TREN.BISNISMARKET.COM - Para pengguna perangkat ponsel pintar berbasis Android diminta untuk meningkatkan kewaspadaan menyusul penemuan kampanye penyebaran malware berbahaya terbaru oleh para ahli keamanan siber. Malware yang terdeteksi ini diberi nama Rokarolla dan memiliki kemampuan untuk mencuri data penting dari perangkat korban.

Malware Rokarolla dikategorikan sangat berbahaya karena memiliki kapabilitas untuk memata-matai perangkat secara diam-diam dan mencuri informasi sensitif. Termasuk di dalamnya adalah data kredensial seperti informasi login perbankan milik pengguna.

Ancaman ini kembali mengemuka melalui taktik lama yang diperbarui, yakni penyebaran melalui aplikasi palsu yang sengaja dibuat menyerupai aplikasi populer yang sering digunakan masyarakat. Setelah berhasil terpasang, malware ini mulai bekerja mengambil berbagai data pribadi korban tanpa mereka sadari sepenuhnya.

Lebih mengkhawatirkan lagi, Rokarolla dilengkapi dengan fitur canggih yang memungkinkannya menampilkan layar kunci palsu di atas layar kunci asli perangkat. Dengan trik ini, pelaku kejahatan siber dapat merekam nomor PIN, pola keamanan, maupun kata sandi yang dimasukkan pengguna saat membuka kunci perangkat mereka.

Lantas, bagaimana sebenarnya malware Rokarolla berhasil menginfeksi perangkat yang menjadi targetnya? Kampanye terbaru ini pertama kali diidentifikasi oleh tim keamanan siber Zimperium yang menemukan celah eksploitasi pada fitur bawaan Android.

Infeksi memanfaatkan fitur sideloading Android, yaitu kemampuan sistem operasi untuk memasang aplikasi dari luar toko aplikasi resmi seperti Google Play Store.

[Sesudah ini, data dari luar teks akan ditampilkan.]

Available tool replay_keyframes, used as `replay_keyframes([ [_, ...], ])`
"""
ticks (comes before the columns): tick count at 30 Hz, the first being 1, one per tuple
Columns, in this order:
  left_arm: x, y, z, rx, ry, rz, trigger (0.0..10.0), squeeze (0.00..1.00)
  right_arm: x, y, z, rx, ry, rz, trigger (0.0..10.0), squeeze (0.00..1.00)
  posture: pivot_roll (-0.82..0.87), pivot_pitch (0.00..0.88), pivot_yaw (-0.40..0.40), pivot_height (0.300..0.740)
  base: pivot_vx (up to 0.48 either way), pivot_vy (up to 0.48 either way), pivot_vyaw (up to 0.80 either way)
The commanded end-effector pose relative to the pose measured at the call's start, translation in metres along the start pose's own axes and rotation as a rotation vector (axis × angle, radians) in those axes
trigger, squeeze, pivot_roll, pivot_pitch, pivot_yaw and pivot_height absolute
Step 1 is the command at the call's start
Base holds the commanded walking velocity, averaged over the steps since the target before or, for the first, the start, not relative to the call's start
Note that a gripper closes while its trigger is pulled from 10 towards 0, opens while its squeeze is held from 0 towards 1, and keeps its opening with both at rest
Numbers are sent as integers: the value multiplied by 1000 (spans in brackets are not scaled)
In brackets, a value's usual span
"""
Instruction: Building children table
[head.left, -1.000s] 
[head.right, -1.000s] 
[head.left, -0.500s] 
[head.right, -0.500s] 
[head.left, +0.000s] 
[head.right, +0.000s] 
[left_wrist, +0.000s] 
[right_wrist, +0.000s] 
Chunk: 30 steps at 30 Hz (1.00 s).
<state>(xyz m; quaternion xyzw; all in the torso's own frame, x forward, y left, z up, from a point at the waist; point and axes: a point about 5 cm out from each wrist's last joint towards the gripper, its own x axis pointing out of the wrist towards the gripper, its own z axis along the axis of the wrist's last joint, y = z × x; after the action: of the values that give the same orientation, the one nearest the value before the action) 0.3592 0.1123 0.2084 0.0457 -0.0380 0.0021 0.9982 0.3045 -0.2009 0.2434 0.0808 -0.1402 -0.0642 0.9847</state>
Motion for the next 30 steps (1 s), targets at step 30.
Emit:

Fitur ini memang memberikan fleksibilitas bagi pengguna, tetapi sekaligus menjadi celah yang dieksploitasi oleh pihak jahat.

Ketika pengguna mencari aplikasi populer seperti Google Chrome atau TikTok, mereka berpotensi diarahkan ke situs web berbahaya yang menyediakan aplikasi dengan tampilan sangat mirip versi resminya. Apabila pengguna terkecoh dan mengunduh aplikasi palsu tersebut, malware Rokarolla akan ikut terpasang di latar belakang secara sembunyi-sembunyi.

Setelah instalasi selesai, aplikasi palsu tersebut akan meminta berbagai izin akses krusial dari pengguna, seperti izin untuk mengakses notifikasi dan fitur sistem penting lainnya. Karena tampilan aplikasi tersebut meyakinkan, banyak pengguna tanpa curiga langsung menyetujui seluruh permintaan izin tersebut.

Dilansir dari Mirror, Zimperium mengungkapkan bahwa Rokarolla memiliki cakupan target yang luas dalam ekosistem digital. "Rokarolla menargetkan ekosistem yang luas, mencakup lebih dari 200 aplikasi keuangan, kripto, dan media sosial," tulis Zimperium, dikutip dari Mirror, Rabu (24/6/2026).